De fait, si ces agences disparaissent, à cette date, aucun organisme ne sera en mesure de reprendre leurs missions de régularisation foncière et d’aménagement. La présente proposition de loi répond donc à une urgence. Elle est bienvenue.
Néanmoins, la prolongation de la durée de vie de ces agences ne résoudra pas à elle seule les problèmes liés à l’aménagement des espaces concernés.
Il convient de rappeler que les cessions ne doivent pas être effectuées en privatisant le littoral. Il est indispensable que les pouvoirs publics assurent le respect du libre accès au littoral et l’arrêt de l’accaparement des espaces naturels.
On le sait, malgré tout, le phénomène d’occupation sans titre sur la zone des cinquante pas géométriques continue de se développer. Et le bilan qui peut être dressé des différentes lois est décevant. Le Gouvernement établissait déjà le même constat à l’occasion de l’examen du projet de loi portant engagement national pour l’environnement. Près de quinze ans après la loi de 1996, le nombre des cessions-régularisations reste très faible, les zones aménagées et équipées sont peu nombreuses, et les constructions illicites sur les espaces littoraux ont continué à se développer, compromettant ainsi la sauvegarde du littoral pour les générations futures.
Ce bilan s’explique notamment par le fait que, depuis plus d’un siècle, tous les dispositifs mis en place pour tenter de régulariser la situation foncière sur ces espaces ont entretenu le sentiment que, de régularisation en régularisation, la zone des cinquante pas géométriques était un territoire ouvert, sur lequel il était possible de s’installer.
Le flux de nouveaux occupants sans titre doit cesser.
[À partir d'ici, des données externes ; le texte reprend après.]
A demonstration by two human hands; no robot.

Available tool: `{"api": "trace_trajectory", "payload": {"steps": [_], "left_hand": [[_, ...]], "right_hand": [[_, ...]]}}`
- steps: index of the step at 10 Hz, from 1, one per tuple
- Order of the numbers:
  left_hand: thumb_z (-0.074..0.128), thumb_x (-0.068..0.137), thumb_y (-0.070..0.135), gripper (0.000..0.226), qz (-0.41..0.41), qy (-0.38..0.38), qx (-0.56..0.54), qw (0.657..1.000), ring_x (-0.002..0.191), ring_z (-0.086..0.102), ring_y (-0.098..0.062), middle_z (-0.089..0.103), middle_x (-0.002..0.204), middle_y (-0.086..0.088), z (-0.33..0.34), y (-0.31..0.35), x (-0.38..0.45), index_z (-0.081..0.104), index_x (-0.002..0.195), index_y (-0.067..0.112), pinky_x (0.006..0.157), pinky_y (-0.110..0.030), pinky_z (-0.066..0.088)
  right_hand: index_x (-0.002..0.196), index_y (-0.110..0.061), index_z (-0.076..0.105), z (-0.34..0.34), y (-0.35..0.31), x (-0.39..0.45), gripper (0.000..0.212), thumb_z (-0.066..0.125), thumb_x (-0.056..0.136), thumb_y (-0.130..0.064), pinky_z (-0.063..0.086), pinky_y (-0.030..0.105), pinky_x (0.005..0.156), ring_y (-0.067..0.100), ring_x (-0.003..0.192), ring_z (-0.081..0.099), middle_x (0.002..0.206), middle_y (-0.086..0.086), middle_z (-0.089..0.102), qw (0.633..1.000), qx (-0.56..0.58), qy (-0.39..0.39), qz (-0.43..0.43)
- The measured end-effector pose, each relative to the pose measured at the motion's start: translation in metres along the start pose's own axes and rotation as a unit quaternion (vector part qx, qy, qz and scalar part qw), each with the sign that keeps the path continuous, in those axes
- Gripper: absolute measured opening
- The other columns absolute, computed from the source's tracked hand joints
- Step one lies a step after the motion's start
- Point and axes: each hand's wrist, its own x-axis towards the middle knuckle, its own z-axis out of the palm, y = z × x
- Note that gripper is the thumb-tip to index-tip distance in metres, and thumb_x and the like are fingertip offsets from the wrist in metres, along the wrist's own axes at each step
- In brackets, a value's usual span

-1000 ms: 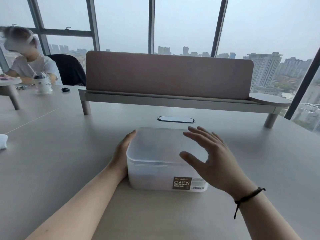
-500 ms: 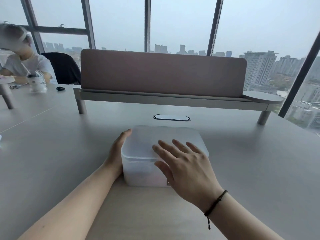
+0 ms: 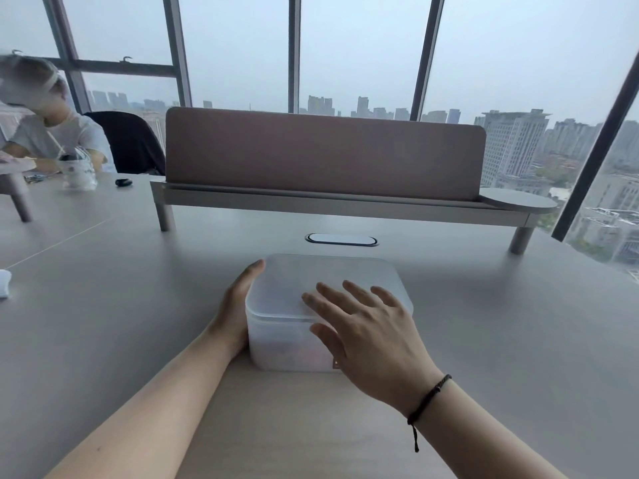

Cela ne pourra être le cas qu’avec un soutien actif et fort des maires et des collectivités locales.
Plusieurs défis sont à relever : protéger le littoral en luttant contre les nouvelles installations illicites ; permettre un accès au littoral à tous, comme partout ailleurs ; lutter contre l’urbanisation exagérée de ces espaces et définir de justes perspectives pour l’utilisation de ceux-ci ; régulariser la situation foncière d’une population majoritairement âgée et pauvre, qui n’a bien souvent pas les moyens d’acquitter le prix demandé malgré l’aide financière exceptionnelle de l’État et qui, pour partie, est illettrée – ce paramètre doit effectivement être pris en compte ; assurer à ces populations les équipements publics essentiels, notamment pour ce qui concerne l’eau et l’assainissement ; proposer des relogements aux occupants sans titre non régularisables, car vivant en « zones rouges »,c’est-à-dire en zones inconstructibles en vertu des plans de prévention des risques naturels.
C’est pourquoi, si la présente proposition de loi constitue une avancée nécessaire, que nous voterons, la réflexion doit se poursuivre, afin que soit organisé sur ces espaces un aménagement équilibré, en concertation avec les habitants et les collectivités locales. (Applaudissements sur quelques travées du groupe socialiste et au banc des commissions. – MM. Yvon Collin et Jean-Claude Requier applaudissent également.)